When solving trigonometric equations, use the periodicity of trigonometric functions and their known values to find solutions in a specific interval. For example, the cosine function has known values for specific angles.

Answer 1

The Correct Option is D

We are given the determinant of a 3x3 matrix and asked to find the value of \( \theta \). First, compute the determinant of the matrix:

\[ \begin{vmatrix} 0 & -\sin^2 \theta & -2 - 4 \cos 6\theta \\ 0 & \cos^2 \theta & -2 - 4 \cos 6\theta \\ 1 & \sin \theta & \cos 2\theta \end{vmatrix}. \]
We use cofactor expansion along the first row. The determinant simplifies to:

\[ 0 \cdot \begin{vmatrix} \cos^2 \theta & -2 - 4 \cos 6\theta \\ \sin \theta & \cos 2\theta \end{vmatrix} - (-\sin^2 \theta) \cdot \begin{vmatrix} 0 & -2 - 4 \cos 6\theta \\ 1 & \cos 2\theta \end{vmatrix} + (-2 - 4 \cos 6\theta) \cdot \begin{vmatrix} 0 & \cos^2 \theta \\ 1 & \sin \theta \end{vmatrix}. \]
The first term is zero.
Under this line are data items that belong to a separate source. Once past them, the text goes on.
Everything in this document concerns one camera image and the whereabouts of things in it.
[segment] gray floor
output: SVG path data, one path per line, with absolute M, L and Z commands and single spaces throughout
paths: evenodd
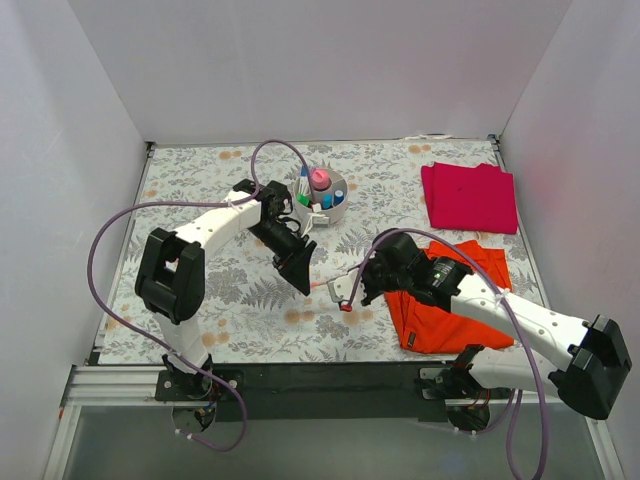
M 555 404 L 545 479 L 604 478 L 584 419 Z M 506 422 L 470 439 L 410 420 L 253 421 L 241 446 L 219 454 L 176 437 L 167 407 L 83 408 L 67 479 L 508 479 Z M 537 405 L 524 405 L 514 442 L 530 478 L 539 451 Z M 212 426 L 223 443 L 237 424 Z

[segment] floral pattern
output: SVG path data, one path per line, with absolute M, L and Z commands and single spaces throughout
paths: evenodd
M 158 148 L 150 160 L 142 202 L 216 201 L 249 177 L 253 146 Z M 426 229 L 459 243 L 475 239 L 507 253 L 515 293 L 541 304 L 540 292 L 520 234 L 497 235 L 432 229 L 420 167 L 431 162 L 475 166 L 496 164 L 486 141 L 395 141 L 300 145 L 315 166 L 341 172 L 349 183 L 345 217 L 327 229 L 314 229 L 318 243 L 311 259 L 314 288 L 304 297 L 271 265 L 273 254 L 249 232 L 225 245 L 207 265 L 206 298 L 199 312 L 202 339 L 215 362 L 403 361 L 422 356 L 402 350 L 382 298 L 364 309 L 340 312 L 324 283 L 358 264 L 374 237 L 391 227 Z M 297 157 L 284 146 L 263 149 L 256 171 L 264 183 L 292 184 L 300 172 Z M 127 321 L 160 335 L 158 325 L 134 293 L 135 278 L 149 232 L 168 230 L 206 209 L 154 207 L 138 210 L 117 283 L 114 309 Z M 416 238 L 421 246 L 428 241 Z M 101 364 L 157 364 L 162 348 L 106 322 Z M 450 356 L 431 356 L 450 358 Z

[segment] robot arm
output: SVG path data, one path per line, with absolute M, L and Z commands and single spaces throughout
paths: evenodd
M 356 271 L 328 283 L 332 300 L 343 304 Z M 504 308 L 484 281 L 451 258 L 427 258 L 406 233 L 386 238 L 362 273 L 362 305 L 384 292 L 407 291 L 417 301 L 486 323 L 515 337 Z M 606 419 L 631 370 L 616 322 L 603 316 L 589 322 L 540 307 L 502 292 L 533 350 L 545 393 L 585 416 Z M 498 387 L 535 390 L 531 366 L 521 346 L 505 351 L 470 345 L 453 366 L 427 380 L 436 396 L 465 398 Z
M 253 182 L 243 180 L 228 200 L 237 202 L 254 190 Z M 272 181 L 248 202 L 212 209 L 172 232 L 157 228 L 149 235 L 135 292 L 154 312 L 165 341 L 195 365 L 210 370 L 212 363 L 195 317 L 204 300 L 205 264 L 237 233 L 248 229 L 259 238 L 274 252 L 279 274 L 309 295 L 309 261 L 316 243 L 287 227 L 283 218 L 287 205 L 291 205 L 287 187 Z M 172 355 L 165 355 L 163 362 L 185 394 L 198 398 L 206 393 L 205 379 L 182 362 Z

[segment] white wall
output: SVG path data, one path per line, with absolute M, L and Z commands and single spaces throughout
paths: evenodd
M 70 0 L 145 140 L 499 133 L 570 0 Z
M 608 421 L 640 478 L 640 2 L 574 0 L 502 138 L 554 308 L 623 328 L 636 361 Z
M 43 472 L 72 363 L 100 315 L 100 224 L 132 203 L 144 143 L 64 0 L 0 1 L 0 467 Z M 123 225 L 104 244 L 108 291 Z

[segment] pink bottle cap
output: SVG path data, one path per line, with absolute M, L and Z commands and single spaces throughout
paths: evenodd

Now, simplify the second and third terms:

\[ = \sin^2 \theta \cdot \begin{vmatrix} 0 & -2 - 4 \cos 6\theta \\ 1 & \cos 2\theta \end{vmatrix} - (2 + 4 \cos 6\theta) \cdot \begin{vmatrix} 0 & \cos^2 \theta \\ 1 & \sin \theta \end{vmatrix}. \]
\[ \begin{vmatrix} 0 & -2 - 4 \cos 6\theta \\ 1 & \cos 2\theta \end{vmatrix} = (0)(\cos 2\theta) - (1)(-2 - 4 \cos 6\theta) = 2 + 4 \cos 6\theta, \] \[ \begin{vmatrix} 0 & \cos^2 \theta \\ 1 & \sin \theta \end{vmatrix} = (0)(\sin \theta) - (1)(\cos^2 \theta) = -\cos^2 \theta. \]
Thus, the determinant simplifies to: \[ \sin^2 \theta (2 + 4 \cos 6\theta) - (2 + 4 \cos 6\theta) (-\cos^2 \theta). \] Factor out \( (2 + 4 \cos 6\theta) \): \[ (2 + 4 \cos 6\theta)(\sin^2 \theta + \cos^2 \theta) = 0. \] Since \( \sin^2 \theta + \cos^2 \theta = 1 \), the equation becomes: \[ 2 + 4 \cos 6\theta = 0. \] Step 2: Solve for \( \cos 6\theta \): \[ 4 \cos 6\theta = -2 \quad \Rightarrow \quad \cos 6\theta = -\frac{1}{2}. \] Step 3: Solve for \( 6\theta \): \[ \cos 6\theta = -\frac{1}{2} \quad \Rightarrow \quad 6\theta = \frac{2\pi}{3}, \quad \text{or} \quad 6\theta = \frac{4\pi}{3}. \] Step 4: Divide by 6: \[ \theta = \frac{\pi}{9}, \quad \text{or} \quad \theta = \frac{2\pi}{9}. \] Since \( \theta \in \left( 0, \frac{\pi}{3} \right) \), the valid solution is \( \theta = \frac{\pi}{9} \).

Thus, the correct answer is option (D).